El camino hacia adentro ve a otros seres como separados, como recursos a ser usados u obstáculos a ser superados. Reúne poder hacia sí mismo, controla lo que puede, domina donde es posible. Cuando esta orientación se profundiza, se convierte en lo que las tradiciones llaman servicio al yo — una filosofía consistente de colocar el propio avance por encima de todo lo demás.

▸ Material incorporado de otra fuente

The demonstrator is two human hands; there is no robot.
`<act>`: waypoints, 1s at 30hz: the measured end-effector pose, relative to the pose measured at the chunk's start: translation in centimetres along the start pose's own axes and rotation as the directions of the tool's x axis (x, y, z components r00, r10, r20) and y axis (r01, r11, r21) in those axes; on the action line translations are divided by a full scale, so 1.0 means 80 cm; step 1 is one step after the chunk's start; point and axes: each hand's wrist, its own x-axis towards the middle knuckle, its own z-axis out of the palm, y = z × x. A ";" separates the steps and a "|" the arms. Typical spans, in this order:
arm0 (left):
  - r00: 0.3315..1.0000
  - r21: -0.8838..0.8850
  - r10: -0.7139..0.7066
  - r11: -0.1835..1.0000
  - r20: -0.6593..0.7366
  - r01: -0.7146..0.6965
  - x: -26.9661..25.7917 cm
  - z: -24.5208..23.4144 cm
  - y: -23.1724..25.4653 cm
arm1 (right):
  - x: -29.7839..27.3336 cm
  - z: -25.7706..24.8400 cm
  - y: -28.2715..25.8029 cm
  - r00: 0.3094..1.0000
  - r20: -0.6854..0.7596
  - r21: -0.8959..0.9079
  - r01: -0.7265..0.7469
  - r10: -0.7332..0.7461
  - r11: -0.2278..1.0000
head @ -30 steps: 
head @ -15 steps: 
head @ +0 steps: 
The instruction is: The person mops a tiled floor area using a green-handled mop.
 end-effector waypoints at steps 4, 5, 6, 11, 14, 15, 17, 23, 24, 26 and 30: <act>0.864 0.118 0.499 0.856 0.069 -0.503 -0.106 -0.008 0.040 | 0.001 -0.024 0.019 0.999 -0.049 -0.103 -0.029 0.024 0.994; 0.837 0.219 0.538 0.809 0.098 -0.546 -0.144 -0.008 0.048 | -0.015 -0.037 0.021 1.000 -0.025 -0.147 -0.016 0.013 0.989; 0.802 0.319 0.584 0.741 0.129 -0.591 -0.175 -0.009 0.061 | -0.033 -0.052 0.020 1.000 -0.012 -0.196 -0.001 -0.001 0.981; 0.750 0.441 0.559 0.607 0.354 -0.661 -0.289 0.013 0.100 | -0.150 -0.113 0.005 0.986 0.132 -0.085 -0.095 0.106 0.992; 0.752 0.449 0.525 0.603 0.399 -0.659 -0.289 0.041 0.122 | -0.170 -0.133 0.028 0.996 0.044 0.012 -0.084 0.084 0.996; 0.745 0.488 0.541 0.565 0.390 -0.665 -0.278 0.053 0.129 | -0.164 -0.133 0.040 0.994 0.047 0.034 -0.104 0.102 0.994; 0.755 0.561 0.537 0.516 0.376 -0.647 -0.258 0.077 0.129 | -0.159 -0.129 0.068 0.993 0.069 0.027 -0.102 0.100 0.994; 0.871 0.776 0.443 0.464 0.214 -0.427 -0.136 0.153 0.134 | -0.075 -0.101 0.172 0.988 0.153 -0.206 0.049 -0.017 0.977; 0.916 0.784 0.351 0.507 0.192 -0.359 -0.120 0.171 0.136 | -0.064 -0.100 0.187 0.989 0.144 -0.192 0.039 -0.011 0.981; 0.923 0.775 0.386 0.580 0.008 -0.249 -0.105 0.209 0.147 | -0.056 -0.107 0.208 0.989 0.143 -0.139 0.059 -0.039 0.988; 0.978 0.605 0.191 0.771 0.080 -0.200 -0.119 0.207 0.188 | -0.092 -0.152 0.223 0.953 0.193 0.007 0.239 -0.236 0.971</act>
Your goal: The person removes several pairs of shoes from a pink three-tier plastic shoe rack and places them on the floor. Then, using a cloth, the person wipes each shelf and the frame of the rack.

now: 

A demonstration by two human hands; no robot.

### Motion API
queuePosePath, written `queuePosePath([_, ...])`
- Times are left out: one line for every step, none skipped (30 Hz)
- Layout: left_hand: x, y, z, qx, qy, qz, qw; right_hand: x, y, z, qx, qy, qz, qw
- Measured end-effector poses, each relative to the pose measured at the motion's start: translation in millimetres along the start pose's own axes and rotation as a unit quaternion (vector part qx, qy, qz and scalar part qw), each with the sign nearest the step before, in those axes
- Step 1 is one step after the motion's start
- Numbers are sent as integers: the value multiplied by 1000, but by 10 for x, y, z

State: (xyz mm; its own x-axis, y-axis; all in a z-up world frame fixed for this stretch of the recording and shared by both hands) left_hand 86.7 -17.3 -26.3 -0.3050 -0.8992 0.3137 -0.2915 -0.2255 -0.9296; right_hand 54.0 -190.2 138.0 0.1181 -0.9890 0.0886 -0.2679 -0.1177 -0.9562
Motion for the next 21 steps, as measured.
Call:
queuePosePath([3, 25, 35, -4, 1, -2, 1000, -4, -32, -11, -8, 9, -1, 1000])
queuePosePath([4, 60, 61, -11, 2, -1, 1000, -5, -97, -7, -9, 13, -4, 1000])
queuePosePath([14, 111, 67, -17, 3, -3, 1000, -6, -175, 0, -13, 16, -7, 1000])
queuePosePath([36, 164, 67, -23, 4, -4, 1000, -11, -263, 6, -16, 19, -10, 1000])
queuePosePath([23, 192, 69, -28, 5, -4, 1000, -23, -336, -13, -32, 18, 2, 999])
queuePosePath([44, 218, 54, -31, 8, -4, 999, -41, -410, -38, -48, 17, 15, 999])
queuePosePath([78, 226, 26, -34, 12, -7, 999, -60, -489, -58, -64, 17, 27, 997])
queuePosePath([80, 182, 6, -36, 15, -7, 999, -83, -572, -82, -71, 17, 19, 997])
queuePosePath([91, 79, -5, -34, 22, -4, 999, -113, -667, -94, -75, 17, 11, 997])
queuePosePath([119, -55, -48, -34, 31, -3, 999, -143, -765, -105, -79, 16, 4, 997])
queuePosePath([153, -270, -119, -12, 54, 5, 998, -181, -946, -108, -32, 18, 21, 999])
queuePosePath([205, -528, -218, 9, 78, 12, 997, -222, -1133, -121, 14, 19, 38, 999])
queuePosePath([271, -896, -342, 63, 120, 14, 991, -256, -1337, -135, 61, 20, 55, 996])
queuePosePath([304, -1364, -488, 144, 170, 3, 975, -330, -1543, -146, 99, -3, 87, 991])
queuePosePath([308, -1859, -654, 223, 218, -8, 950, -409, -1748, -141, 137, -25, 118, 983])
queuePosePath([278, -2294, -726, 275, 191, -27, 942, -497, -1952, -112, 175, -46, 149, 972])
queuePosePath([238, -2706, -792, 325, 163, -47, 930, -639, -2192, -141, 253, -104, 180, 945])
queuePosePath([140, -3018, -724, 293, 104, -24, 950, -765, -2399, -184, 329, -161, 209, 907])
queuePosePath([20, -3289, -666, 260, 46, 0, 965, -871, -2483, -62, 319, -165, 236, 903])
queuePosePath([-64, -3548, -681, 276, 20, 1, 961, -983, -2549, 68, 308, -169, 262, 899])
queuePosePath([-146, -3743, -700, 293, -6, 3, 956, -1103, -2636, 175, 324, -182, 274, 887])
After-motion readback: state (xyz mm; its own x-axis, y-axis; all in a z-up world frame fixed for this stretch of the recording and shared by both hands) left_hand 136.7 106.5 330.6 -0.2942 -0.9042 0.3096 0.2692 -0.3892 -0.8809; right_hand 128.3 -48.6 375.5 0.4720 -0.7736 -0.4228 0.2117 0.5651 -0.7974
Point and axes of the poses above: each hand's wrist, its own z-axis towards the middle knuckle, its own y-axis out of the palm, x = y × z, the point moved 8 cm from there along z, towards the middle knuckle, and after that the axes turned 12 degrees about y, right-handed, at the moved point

La mayoría de nosotros vivimos en algún lugar intermedio. Somos amables a veces y egoístas otras veces. Nos extendemos en amor y luego nos retraemos en miedo. Queremos servir a otros pero también queremos protegernos. Esto es normal. Esto es humano. Pero según este relato, el propósito de nuestro tiempo aquí es clarificar gradualmente nuestra orientación, volvernos más consistentes en qué dirección miramos.

Las tradiciones son claras en que ambos caminos son válidos, en un sentido cósmico. Ambos llevan eventualmente al mismo destino. El infinito no condena a quienes eligen el camino hacia adentro — ¿cómo podría condenar cualquier parte de sí mismo? Pero los caminos son muy diferentes en experiencia. El camino hacia afuera genera más luz, más alegría, más conexión. El camino hacia adentro genera más aislamiento, más lucha, más reversión eventual cuando se alcanzan sus límites.

Lo que hace esta etapa del viaje tan significativa es el olvido del que hablamos antes. Hacemos nuestra elección sin conocimiento cierto de a dónde lleva. Elegimos amor sin prueba de que el amor será retornado. Elegimos confianza sin garantía de que la confianza está justificada. Esto es lo que da a la elección su peso, su significado, su poder.

La elección no se hace una vez, en algún momento dramático de compromiso. Se hace una y otra vez, en los pequeños momentos de la vida diaria. En cómo tratas al extraño. En lo que haces cuando nadie está mirando. En los pensamientos que piensas cuando estás solo. Estas pequeñas elecciones se acumulan en algo mayor — la dirección general de tu ser.

Si esta historia es verdadera, entonces tu vida no carece de sentido. Cada dificultad que enfrentas es una oportunidad para elegir. Cada relación es una oportunidad para practicar el amor o retenerlo. Cada momento ofrece la pregunta de nuevo: ¿Hacia qué lado girarás?

No hay necesidad de ser perfecto. Las tradiciones sugieren que incluso una ligera mayoría de orientación hacia afuera — ligeramente más de la mitad de tus momentos alcanzando hacia otros en lugar de agarrando para ti mismo — es suficiente para establecer la dirección. No se nos pide ser santos. Se nos pide intentar, seguir intentando, mirar hacia la dirección correcta incluso cuando tropezamos.

La elección es tuya. Siempre ha sido tuya. Y elijas lo que elijas, permaneces siendo lo que siempre has sido: una chispa del infinito, encontrando su camino a casa.